Think of it this way: Many centuries ago, you might have witnessed two champions, each selected by someone involved in a dispute, fighting each other. The champion who won the fight essentially won the dispute for the person who hired them. These champions, assuming they survived, might have gone on to work for another person who had an entirely different dispute to settle.
Today’s litigants act in a very similar capacity, but without the literal bloodshed and the clanging of weapons on shields. Note that civil law concerns matters which do not include criminal charges like murder, armed theft, arson, and so on. That’s the realm of the criminal lawyer.
Before you start calling and sending out emails, it is best to try and understand exactly what a civil law attorney does in their job.
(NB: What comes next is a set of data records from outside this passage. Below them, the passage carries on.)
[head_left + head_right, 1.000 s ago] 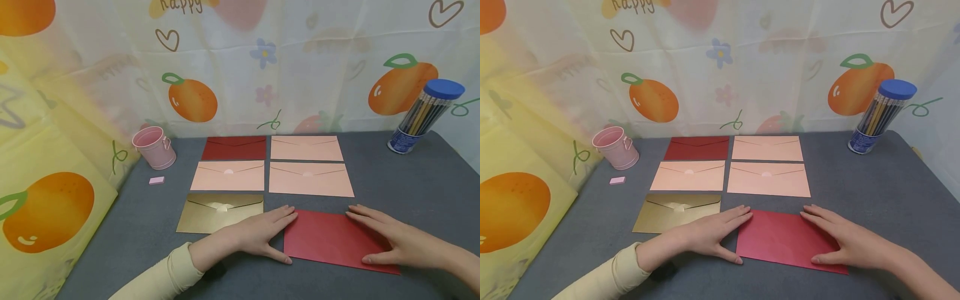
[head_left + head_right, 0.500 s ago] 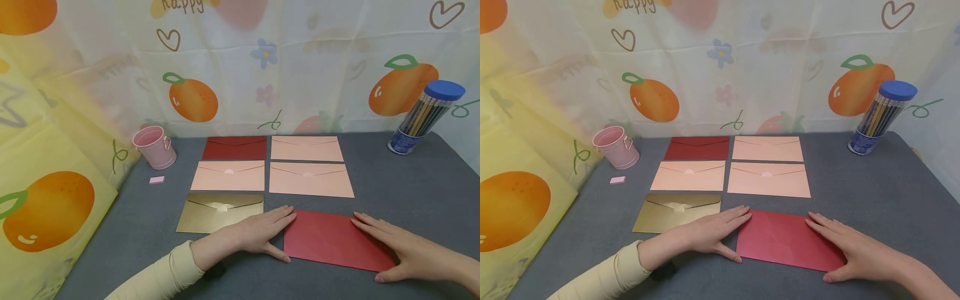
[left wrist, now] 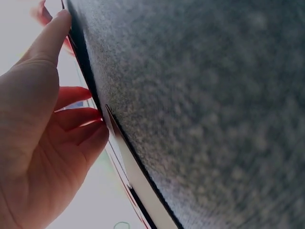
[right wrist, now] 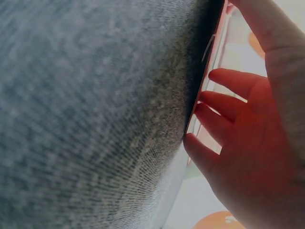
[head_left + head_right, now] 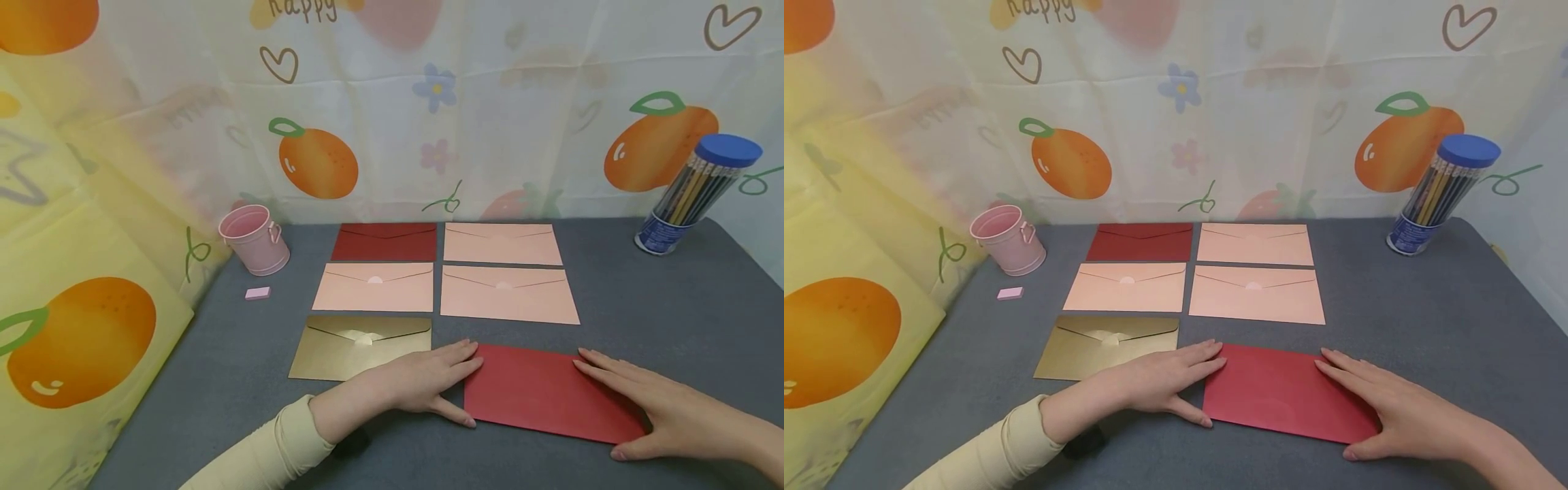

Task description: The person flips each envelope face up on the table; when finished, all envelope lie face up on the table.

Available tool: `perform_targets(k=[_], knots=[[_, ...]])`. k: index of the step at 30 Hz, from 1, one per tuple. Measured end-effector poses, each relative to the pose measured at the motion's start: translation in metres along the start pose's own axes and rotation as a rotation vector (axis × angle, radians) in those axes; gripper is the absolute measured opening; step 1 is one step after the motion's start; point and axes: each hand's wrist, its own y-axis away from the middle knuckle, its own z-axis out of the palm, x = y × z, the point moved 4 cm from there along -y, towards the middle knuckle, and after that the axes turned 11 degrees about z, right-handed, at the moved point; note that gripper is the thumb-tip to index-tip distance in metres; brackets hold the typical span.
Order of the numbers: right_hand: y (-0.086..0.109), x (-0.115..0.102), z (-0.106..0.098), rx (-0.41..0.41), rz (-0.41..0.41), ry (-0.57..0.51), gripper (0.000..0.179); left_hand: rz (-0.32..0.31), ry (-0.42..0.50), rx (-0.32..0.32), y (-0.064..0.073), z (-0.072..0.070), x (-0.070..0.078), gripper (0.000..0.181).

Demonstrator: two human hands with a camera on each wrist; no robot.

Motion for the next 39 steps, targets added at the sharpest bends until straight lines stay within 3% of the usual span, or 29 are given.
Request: perform_targets(k=[7,12,17,26,30,34,39], knots=[[-0.002,-0.002,-0.004,-0.039,0.02,0.003,0.093,0.06,-0.038,0.013,0.004,-0.004,0.003,0.074],[-0.002,0.001,-0.01,-0.048,0.005,-0.022,0.081,0.125,-0.041,0.072,0.008,-0.011,0.005,0.059],[-0.004,0.003,-0.018,-0.029,-0.054,-0.067,0.069,0.227,-0.06,0.186,0.011,-0.017,0.007,0.047],[-0.006,0.003,-0.034,0.087,-0.158,-0.173,0.053,0.418,-0.111,0.486,0.015,-0.031,0.008,0.03],[-0.009,0.004,-0.04,0.099,-0.144,-0.256,0.046,0.425,-0.195,0.595,0.016,-0.036,0.007,0.026],[-0.012,0.005,-0.045,0.138,-0.124,-0.32,0.041,0.393,-0.192,0.67,0.015,-0.04,0.004,0.025],[-0.013,-0.001,-0.053,0.284,-0.119,-0.337,0.036,0.338,-0.148,0.719,0.015,-0.044,-0.001,0.024]])
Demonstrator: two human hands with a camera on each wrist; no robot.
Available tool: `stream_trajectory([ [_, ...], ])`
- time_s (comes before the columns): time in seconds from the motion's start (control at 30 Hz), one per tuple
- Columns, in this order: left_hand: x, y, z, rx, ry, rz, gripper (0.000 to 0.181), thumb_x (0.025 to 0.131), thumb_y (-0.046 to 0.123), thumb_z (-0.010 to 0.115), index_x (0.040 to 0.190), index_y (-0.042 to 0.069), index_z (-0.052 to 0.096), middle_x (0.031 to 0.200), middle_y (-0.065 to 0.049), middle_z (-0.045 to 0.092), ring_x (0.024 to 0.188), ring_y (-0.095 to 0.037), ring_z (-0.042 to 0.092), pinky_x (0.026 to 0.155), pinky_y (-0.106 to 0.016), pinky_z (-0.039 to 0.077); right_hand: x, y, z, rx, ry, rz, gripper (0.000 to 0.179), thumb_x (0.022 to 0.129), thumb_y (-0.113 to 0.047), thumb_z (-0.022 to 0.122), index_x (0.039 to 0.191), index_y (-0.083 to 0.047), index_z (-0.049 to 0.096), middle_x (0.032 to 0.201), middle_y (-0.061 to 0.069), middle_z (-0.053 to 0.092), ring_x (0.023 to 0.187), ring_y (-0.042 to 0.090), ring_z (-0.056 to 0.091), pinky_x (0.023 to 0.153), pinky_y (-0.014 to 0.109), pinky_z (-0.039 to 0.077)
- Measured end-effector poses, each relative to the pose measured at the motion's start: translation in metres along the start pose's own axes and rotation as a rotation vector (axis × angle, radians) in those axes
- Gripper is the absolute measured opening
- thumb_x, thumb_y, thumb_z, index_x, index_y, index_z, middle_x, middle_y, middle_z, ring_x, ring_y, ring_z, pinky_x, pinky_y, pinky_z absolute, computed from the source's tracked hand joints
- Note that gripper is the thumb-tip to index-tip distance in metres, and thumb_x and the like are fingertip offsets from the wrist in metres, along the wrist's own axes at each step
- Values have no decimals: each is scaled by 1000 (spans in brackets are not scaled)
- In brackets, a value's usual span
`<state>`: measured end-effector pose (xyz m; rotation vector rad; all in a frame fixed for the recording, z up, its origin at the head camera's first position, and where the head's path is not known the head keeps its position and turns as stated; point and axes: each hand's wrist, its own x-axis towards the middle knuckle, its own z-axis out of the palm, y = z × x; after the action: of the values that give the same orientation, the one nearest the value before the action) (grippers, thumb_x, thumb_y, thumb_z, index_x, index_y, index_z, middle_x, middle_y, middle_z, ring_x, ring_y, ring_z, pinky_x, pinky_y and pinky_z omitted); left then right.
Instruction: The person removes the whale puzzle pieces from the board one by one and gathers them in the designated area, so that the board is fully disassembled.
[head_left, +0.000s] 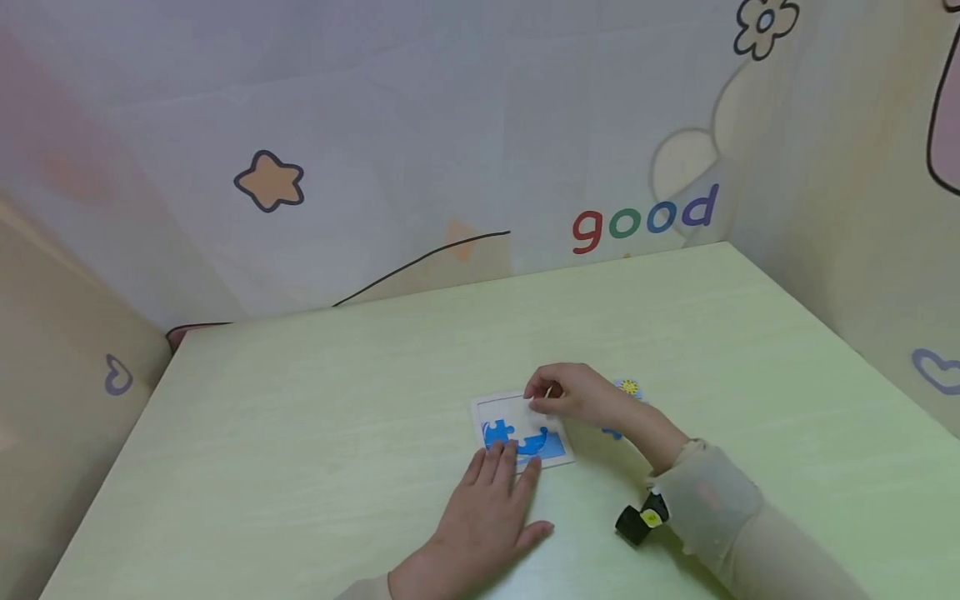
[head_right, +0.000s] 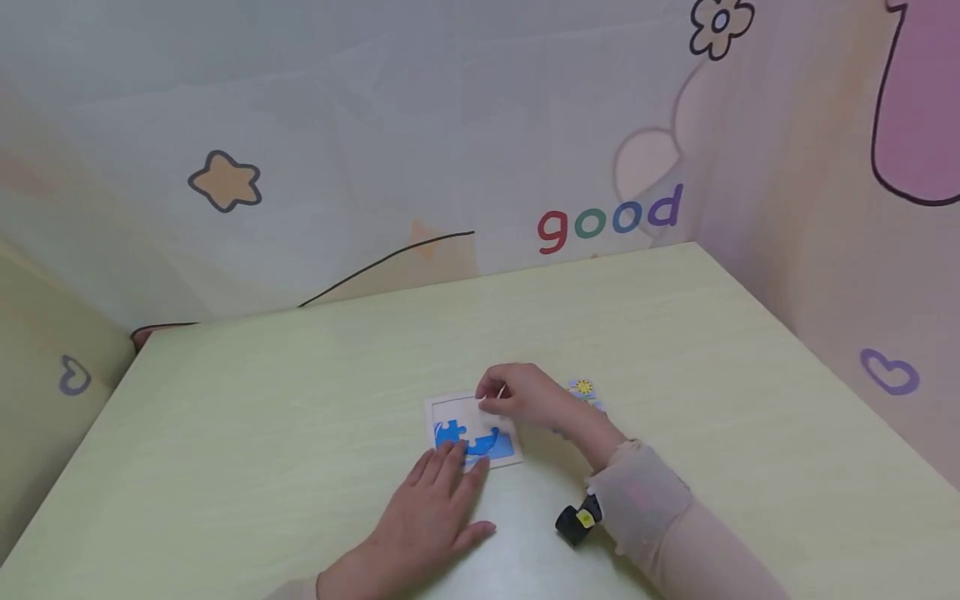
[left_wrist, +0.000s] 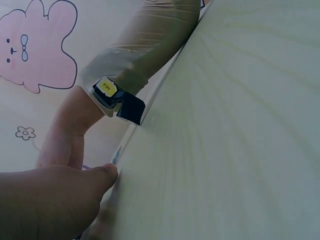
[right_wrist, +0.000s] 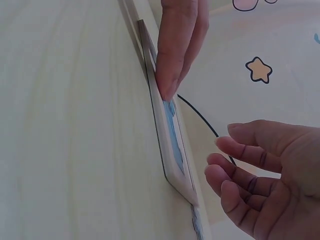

Civil lawyers represent clients in lawsuits as opposed to criminal trials. In general, one lawyer won’t practice both civil and criminal law. A victim has to hire their own civil lawyer, which means you’re not entitled to a lawyer provided by the court in a civil case.
If litigation concerns money at stake, you want a civil lawyer. You won’t go to jail if you lose a civil suit, so stick with a litigant. (Talking of which, a civil lawyer can represent either defendants or plaintiffs.)
You may have heard the term “insurance defense lawyer.” This refers to an attorney who specializes in representing defendants in civil cases regarding insurance claims. They are often hired by insurance companies to represent a business or individual who has been sued on a claim covered by an insurance policy.